Table views and user roles

Is there any good example or general guidelines (thoughts …) on managing user roles with table views or otherwise?

User roles are typically defined together with permissions on resources (users – roles – permissions – resources). Table views functions (like client_readable(), client_writable()) “filter” on a person (e.g. owner field), but not on roles.

Client views are filtered, but the filters don’t have to be entries in the Users table.

I was thinking more in line with these https://libraries.io/search?keywords=rbac&languages=Python&q=.

Maybe there’s a way to write your own Server-Module-equivalent of table.client_writeable() and table.client_readable(). Failing that, you will have to layer over what Anvil already provides.

Thanks to Oracle and PostgreSQL exposure, I’m somewhat familiar with their role-based access control systems. SQLite delegates permission issues to user code, through a user-definable callback function. So there are a wide variety of systems out there, each working somewhat differently. You likely have a specific set of rules in mind.

A great deal depends upon the patterns of access you intend to support, as well as your actual rules, and how general you want to make it. (The YAGNI Principle comes to mind.) Some specific combinations may be simple to code up.

For a crude example, you could give each record a permissions column, and thus tag each record with the specific permissions needed to access it. Then table.client_*()-style equality-tests would largely work, once you’d boiled down the permissions actually available to the designated user. Your code could also compute the set of columns to include in the view, based on stored permissions, if necessary.

To some extent, it’s a bookkeeping issue. In simpler cases, roles and rules can be hard-coded in your Server Module. In the most general case, you’ll need to set up tables to record the access details, as needed by your implementation.

If you can’t use the existing table.client_*()functions to return a view, then perhaps you can return a buffer (list of dicts), instead. You’d have your own, custom-written Server Module functions, to return the list, and act upon any modifications sent back to the Server Module.

The simulation wouldn’t be perfect. (Date/time values, in particular, have to be converted to/from text/numbers, for transmittal between Server and Client [and Uplink].) But I suspect that you can probably implement much of the behavior you want.

Thanks for your thoughts which are in line with my research on that matter. I suppose the table.client_*() style would work nicely with discretionary access control, where the implementation could follow these ideas, for instance. DAC starts with the assumption that every object has its owner, as in file systems. The beauty of that would be a direct coding of permissions on the record level, and Anvil views with lazy loading and other interesting properties could be used.

On the other hand, role-based access control (RBAC) can be seen in web apps implementations and other settings; e. g. ASP.NET WebForms and MS Lightswitch had RBAC model, where the resources were tables, but not individual records.

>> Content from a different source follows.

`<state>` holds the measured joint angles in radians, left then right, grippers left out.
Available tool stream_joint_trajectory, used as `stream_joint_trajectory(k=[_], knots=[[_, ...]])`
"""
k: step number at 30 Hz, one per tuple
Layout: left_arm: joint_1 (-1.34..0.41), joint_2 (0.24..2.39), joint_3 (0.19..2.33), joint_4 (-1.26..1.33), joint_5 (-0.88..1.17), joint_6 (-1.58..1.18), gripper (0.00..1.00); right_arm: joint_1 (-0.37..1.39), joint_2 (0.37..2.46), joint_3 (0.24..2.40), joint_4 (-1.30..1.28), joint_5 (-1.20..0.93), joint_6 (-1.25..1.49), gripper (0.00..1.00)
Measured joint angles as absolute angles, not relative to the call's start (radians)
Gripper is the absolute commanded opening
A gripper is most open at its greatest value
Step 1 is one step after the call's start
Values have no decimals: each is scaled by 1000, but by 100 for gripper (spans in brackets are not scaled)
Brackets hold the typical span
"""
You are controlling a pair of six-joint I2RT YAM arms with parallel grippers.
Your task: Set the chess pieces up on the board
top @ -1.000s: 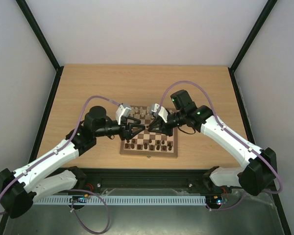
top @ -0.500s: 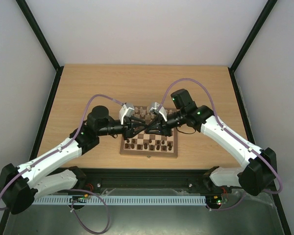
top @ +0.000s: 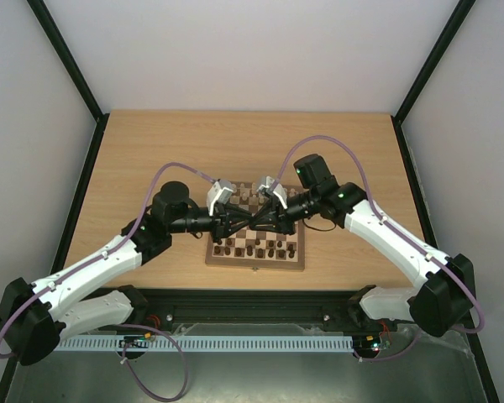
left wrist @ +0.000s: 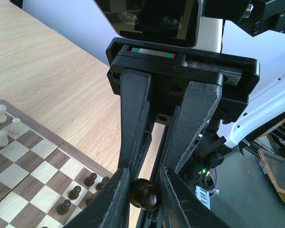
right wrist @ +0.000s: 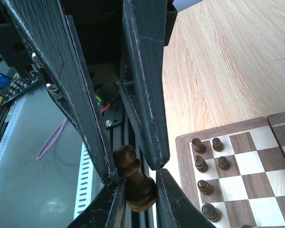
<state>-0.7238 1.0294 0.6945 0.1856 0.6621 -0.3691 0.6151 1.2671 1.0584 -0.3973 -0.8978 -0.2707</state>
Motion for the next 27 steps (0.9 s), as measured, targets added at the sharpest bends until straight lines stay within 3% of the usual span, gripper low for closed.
stream_joint_trajectory(k=[8, 10, 13, 19, 27], knots=[[-724, 1036, 694, 172, 670, -358, 12, 612, 1264, 1041, -390, -897, -260, 13], [-724, 1037, 694, 165, 667, -353, 12, 612, 1264, 1035, -385, -897, -256, 20], [-725, 1038, 701, 142, 644, -344, 10, 611, 1263, 1028, -376, -895, -250, 38], [-723, 1094, 725, 63, 546, -313, 10, 572, 1203, 922, -334, -860, -291, 56], [-730, 1185, 737, -37, 348, -250, 10, 400, 1132, 881, -355, -796, -286, 59]])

It would be interesting to use one of the Python RBAC libraries (like policy and miracle-acl) and to combine their ‘permissions’ implementation with the Anvil data queries. For instance, let’s say that we have travel agents which can sell trips only for their region. We have a ‘travel agent’ role, the resource is the table ‘trips’, and permission is defined by the condition (Python expression):

 acl.grant('travel agent', 'trips', ('WRITE', 'trip["Region"]==user["EmployeeRegion"]'))

which would be somehow translated into:

 @anvil.server.callable
 def getTripsByUser_writeable(user):
   if acl.check(user['Role'], 'trips', 'WRITE'): 
     return [trip for trip in app_tables.trips.search() 
       if trip['Region']==user[EmployeeRegion]]

Or something like that. Of course, you are right in pointing out that for a particular case some simpler solutions are better, but still it’s an interesting field of development.